**What you will do**
Every line in the records below between the one holding "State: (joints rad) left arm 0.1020" and the one holding "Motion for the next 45", inclusive, is to be set down exactly; all other lines are to be left out.
═════ Data for analysis ═════
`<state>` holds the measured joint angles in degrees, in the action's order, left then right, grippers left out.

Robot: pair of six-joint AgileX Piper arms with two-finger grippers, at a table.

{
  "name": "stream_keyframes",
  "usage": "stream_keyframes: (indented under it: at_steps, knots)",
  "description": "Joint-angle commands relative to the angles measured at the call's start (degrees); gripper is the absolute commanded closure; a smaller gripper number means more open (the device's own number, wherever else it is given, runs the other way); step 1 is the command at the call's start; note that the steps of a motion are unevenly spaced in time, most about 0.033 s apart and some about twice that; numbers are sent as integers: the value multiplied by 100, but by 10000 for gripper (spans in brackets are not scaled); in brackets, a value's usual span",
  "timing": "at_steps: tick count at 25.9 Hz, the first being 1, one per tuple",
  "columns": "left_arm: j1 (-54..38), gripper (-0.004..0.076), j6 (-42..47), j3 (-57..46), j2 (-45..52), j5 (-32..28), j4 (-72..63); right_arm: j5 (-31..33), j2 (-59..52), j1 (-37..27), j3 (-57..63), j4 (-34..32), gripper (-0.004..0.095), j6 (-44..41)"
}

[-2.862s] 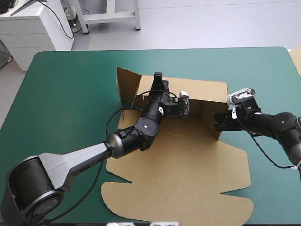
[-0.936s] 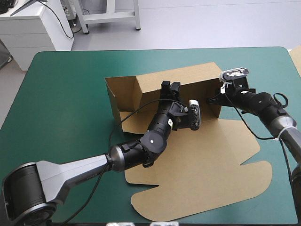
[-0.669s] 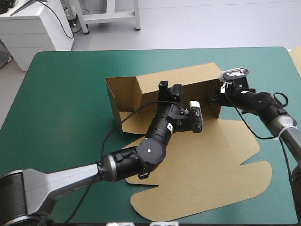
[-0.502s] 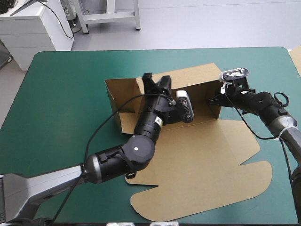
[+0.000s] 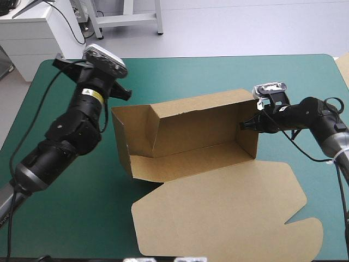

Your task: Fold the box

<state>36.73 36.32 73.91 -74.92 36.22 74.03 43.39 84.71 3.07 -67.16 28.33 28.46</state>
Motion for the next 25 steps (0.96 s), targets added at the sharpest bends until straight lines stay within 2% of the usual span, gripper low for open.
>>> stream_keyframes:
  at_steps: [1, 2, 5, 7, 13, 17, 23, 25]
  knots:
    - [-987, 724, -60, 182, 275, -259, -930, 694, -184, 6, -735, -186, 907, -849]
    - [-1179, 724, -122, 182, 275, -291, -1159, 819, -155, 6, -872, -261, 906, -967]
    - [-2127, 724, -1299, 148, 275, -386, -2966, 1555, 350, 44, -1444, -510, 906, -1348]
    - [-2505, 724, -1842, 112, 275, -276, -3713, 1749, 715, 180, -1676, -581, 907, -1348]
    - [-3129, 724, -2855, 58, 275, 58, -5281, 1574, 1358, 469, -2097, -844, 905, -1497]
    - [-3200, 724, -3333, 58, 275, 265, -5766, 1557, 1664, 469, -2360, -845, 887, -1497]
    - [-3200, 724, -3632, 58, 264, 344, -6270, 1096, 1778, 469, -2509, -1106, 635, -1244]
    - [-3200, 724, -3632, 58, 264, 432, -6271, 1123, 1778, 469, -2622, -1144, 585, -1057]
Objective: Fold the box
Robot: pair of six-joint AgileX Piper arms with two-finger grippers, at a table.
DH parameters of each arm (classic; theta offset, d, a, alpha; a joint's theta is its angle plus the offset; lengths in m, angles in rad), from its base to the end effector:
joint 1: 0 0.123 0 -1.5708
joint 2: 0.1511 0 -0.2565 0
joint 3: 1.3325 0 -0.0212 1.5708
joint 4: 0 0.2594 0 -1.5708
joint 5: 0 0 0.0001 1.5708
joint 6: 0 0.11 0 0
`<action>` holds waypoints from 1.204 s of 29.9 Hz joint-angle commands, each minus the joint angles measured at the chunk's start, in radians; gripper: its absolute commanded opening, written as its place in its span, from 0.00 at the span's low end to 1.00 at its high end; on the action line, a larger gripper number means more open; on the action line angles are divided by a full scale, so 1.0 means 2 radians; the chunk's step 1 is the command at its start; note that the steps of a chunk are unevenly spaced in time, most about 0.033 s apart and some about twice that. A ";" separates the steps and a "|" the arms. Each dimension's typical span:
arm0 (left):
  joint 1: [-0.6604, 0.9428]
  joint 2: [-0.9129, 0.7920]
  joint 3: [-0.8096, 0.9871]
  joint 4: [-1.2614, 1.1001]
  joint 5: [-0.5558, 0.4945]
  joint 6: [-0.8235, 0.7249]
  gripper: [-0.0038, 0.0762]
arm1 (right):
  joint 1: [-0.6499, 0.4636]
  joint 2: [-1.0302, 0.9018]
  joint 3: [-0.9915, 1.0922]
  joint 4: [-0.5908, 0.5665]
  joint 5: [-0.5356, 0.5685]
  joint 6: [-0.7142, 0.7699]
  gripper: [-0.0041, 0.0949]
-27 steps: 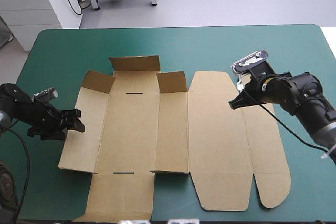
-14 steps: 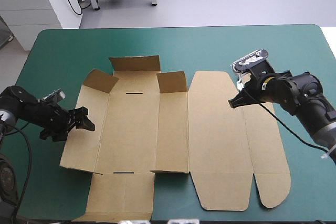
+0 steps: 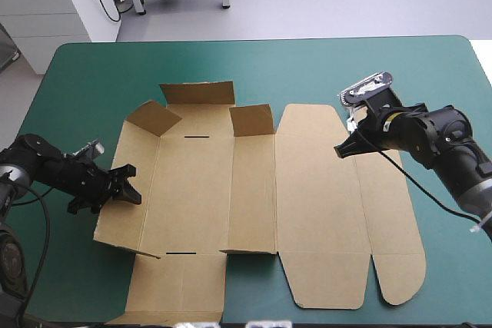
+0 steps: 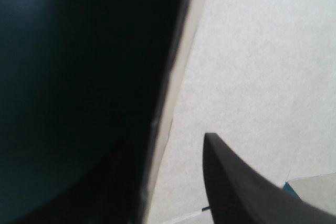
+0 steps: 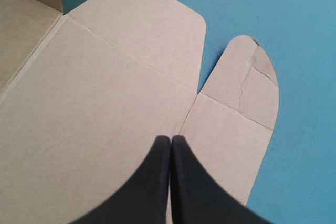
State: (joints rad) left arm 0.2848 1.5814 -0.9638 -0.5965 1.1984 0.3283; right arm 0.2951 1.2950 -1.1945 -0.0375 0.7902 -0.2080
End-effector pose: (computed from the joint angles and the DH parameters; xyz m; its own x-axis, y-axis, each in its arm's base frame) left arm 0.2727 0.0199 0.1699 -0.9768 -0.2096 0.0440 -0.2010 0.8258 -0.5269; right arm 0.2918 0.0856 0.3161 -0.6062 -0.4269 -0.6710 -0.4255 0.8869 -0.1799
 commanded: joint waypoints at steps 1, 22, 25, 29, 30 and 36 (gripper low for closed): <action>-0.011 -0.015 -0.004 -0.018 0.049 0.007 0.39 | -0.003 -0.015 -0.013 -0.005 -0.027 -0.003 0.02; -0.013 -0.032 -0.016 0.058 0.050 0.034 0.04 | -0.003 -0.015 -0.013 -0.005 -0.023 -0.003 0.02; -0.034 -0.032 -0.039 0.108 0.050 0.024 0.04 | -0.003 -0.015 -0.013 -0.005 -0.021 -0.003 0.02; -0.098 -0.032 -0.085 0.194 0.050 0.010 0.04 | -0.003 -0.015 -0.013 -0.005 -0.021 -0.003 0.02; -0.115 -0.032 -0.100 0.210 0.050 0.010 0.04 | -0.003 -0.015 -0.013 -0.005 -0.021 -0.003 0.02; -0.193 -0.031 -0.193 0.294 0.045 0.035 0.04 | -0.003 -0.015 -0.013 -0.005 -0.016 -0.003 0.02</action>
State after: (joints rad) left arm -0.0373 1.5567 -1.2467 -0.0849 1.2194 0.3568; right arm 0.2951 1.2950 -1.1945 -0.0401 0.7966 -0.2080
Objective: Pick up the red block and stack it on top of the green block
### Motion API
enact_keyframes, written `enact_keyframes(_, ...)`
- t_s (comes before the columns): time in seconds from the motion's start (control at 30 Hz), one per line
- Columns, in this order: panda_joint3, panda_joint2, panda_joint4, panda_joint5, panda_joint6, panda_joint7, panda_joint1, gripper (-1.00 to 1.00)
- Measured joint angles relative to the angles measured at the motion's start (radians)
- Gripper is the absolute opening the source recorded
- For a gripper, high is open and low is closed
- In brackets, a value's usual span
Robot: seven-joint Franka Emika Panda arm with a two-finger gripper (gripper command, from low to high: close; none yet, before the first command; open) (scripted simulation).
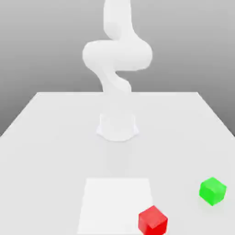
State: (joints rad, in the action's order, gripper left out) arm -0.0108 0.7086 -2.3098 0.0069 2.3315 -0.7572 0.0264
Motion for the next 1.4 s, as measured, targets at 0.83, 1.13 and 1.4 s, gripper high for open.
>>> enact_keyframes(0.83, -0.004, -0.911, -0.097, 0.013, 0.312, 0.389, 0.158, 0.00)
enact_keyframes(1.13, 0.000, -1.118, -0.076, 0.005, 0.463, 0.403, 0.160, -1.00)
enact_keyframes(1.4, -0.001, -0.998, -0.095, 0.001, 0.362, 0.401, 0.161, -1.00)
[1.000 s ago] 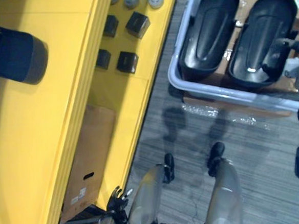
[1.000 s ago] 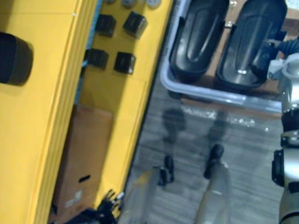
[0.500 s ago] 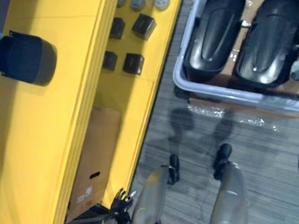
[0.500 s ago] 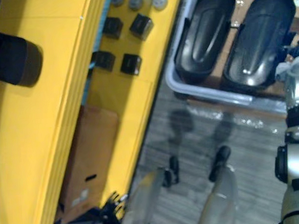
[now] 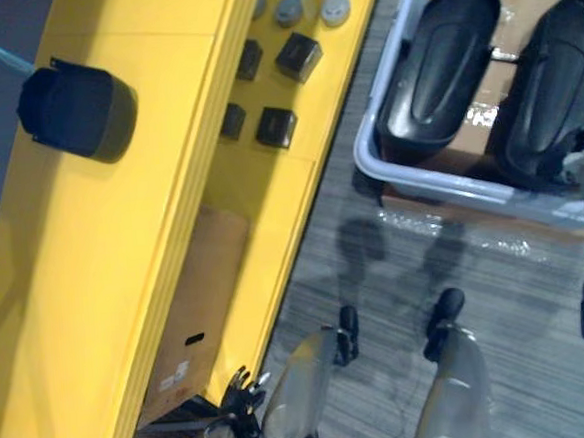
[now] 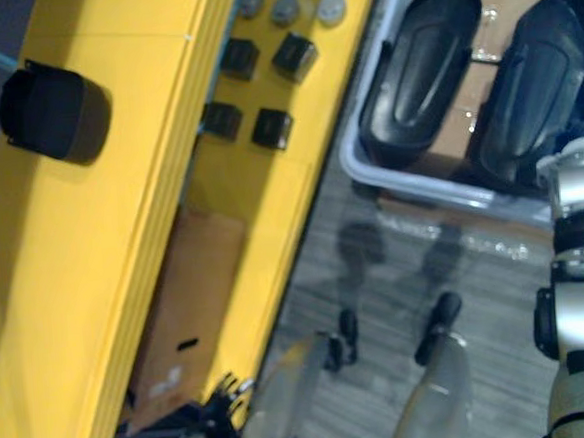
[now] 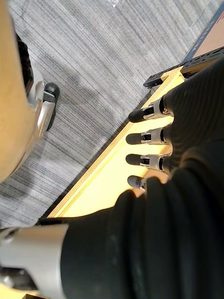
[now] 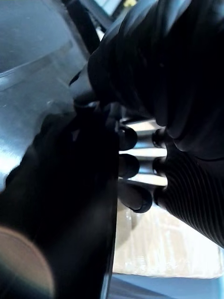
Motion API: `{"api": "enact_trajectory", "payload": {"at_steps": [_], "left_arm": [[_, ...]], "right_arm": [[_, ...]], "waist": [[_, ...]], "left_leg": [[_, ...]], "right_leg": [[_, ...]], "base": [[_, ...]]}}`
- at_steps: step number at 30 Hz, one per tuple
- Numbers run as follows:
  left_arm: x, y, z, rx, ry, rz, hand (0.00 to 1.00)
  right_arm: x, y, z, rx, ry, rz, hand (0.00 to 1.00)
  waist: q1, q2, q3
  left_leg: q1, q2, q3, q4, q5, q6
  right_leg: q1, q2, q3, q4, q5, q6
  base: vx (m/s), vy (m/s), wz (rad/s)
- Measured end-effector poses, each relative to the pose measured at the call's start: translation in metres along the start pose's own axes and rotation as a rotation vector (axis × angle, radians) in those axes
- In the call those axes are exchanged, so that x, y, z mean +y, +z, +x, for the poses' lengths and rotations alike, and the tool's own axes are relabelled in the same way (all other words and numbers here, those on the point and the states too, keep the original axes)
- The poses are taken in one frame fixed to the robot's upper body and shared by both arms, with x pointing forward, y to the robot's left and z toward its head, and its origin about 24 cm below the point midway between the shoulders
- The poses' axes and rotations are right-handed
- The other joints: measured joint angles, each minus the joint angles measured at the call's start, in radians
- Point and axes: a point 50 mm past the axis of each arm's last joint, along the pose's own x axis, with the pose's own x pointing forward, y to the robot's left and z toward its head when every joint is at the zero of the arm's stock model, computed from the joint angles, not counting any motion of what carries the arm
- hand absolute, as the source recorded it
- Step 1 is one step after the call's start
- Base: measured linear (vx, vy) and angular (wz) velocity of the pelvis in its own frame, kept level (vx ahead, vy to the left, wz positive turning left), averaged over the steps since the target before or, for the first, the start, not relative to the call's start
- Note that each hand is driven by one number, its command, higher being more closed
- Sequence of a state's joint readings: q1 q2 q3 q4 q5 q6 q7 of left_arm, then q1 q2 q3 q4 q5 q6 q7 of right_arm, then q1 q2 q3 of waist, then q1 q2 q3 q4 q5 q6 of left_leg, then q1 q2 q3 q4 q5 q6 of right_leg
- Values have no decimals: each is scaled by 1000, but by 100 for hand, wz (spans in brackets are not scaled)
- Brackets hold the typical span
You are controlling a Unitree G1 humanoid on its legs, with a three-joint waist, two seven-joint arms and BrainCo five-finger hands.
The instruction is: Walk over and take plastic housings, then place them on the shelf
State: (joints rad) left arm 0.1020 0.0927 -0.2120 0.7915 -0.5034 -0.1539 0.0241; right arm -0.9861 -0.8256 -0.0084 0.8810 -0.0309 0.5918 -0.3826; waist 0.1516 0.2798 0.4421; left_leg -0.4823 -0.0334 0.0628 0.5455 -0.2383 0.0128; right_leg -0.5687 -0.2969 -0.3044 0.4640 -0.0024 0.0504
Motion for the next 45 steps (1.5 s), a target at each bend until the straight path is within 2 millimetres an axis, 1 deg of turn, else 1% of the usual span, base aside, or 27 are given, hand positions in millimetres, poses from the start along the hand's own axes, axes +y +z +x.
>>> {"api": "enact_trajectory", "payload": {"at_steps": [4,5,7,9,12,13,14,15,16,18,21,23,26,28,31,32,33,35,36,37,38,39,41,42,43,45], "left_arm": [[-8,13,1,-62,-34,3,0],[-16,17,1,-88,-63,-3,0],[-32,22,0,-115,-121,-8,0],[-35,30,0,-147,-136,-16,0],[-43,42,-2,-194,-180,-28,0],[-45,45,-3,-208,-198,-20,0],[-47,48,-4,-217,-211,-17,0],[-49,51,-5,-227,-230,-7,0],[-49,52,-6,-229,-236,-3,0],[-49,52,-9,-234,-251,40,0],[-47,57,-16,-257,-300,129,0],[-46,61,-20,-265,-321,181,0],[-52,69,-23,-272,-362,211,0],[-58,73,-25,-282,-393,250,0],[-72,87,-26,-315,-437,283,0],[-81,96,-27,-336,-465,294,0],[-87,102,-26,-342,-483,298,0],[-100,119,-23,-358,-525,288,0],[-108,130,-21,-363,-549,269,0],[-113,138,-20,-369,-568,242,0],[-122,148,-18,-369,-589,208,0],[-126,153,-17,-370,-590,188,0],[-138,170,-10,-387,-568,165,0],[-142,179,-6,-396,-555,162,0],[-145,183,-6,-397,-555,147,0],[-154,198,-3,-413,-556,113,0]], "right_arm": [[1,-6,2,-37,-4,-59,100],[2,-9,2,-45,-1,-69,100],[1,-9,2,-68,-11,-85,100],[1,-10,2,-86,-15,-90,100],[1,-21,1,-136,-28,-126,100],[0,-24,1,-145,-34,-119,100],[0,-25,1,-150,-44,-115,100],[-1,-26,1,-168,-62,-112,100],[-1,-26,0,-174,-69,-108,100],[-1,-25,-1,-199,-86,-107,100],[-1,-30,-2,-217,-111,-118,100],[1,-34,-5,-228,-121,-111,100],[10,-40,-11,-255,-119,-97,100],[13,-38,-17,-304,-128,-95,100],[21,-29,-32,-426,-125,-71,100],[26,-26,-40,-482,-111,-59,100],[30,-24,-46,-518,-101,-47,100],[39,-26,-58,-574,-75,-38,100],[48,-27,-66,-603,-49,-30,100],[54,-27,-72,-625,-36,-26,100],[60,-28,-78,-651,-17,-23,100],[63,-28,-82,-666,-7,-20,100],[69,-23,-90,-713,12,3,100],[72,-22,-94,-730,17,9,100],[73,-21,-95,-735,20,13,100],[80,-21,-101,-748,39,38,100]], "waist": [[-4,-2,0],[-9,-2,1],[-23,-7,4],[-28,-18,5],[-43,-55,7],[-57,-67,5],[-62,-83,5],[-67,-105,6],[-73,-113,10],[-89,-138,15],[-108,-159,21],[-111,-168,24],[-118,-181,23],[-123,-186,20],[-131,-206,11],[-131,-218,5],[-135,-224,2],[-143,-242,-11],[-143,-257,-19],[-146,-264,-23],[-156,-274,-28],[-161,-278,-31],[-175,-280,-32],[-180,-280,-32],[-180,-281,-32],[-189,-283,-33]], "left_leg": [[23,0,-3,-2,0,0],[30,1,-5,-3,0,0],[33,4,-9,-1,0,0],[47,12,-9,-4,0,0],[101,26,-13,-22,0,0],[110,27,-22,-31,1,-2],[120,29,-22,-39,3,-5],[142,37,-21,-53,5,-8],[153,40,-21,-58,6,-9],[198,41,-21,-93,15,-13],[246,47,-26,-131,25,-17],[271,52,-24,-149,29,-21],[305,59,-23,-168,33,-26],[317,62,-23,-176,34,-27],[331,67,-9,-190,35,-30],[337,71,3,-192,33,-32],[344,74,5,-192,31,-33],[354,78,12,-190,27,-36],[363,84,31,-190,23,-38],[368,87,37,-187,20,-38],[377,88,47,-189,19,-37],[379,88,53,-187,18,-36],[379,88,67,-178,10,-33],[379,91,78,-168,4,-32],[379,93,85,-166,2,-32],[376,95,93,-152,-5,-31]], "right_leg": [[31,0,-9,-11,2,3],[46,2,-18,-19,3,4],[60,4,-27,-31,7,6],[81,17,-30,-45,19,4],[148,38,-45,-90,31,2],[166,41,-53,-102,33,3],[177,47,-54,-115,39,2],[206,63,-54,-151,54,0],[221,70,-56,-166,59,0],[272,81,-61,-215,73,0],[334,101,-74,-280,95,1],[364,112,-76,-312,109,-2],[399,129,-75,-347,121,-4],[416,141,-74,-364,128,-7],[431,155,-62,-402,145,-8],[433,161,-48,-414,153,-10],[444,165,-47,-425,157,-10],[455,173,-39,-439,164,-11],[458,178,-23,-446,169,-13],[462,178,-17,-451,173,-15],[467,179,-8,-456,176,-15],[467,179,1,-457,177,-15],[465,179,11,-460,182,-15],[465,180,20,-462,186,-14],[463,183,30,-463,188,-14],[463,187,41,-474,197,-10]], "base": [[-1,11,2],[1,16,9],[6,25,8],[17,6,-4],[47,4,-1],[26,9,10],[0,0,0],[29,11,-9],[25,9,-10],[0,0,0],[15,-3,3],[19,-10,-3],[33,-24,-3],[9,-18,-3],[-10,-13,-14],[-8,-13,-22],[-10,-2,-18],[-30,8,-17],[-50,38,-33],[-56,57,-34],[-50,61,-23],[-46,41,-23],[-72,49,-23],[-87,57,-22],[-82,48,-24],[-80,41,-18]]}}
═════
**Exercise response**
State: (joints rad) left arm 0.1020 0.0927 -0.2120 0.7915 -0.5034 -0.1539 0.0241; right arm -0.9861 -0.8256 -0.0084 0.8810 -0.0309 0.5918 -0.3826; waist 0.1516 0.2798 0.4421; left_leg -0.4823 -0.0334 0.0628 0.5455 -0.2383 0.0128; right_leg -0.5687 -0.2969 -0.3044 0.4640 -0.0024 0.0504
Motion for the next 45 steps (1.5 s), a target at each bend until the straight path is within 2 millimetres an axis, 1 deg of turn, else 1% of the usual span, base aside, or 27 are given, hand positions in millimetres, poses from the start along the hand's own axes, axes +y +z +x.

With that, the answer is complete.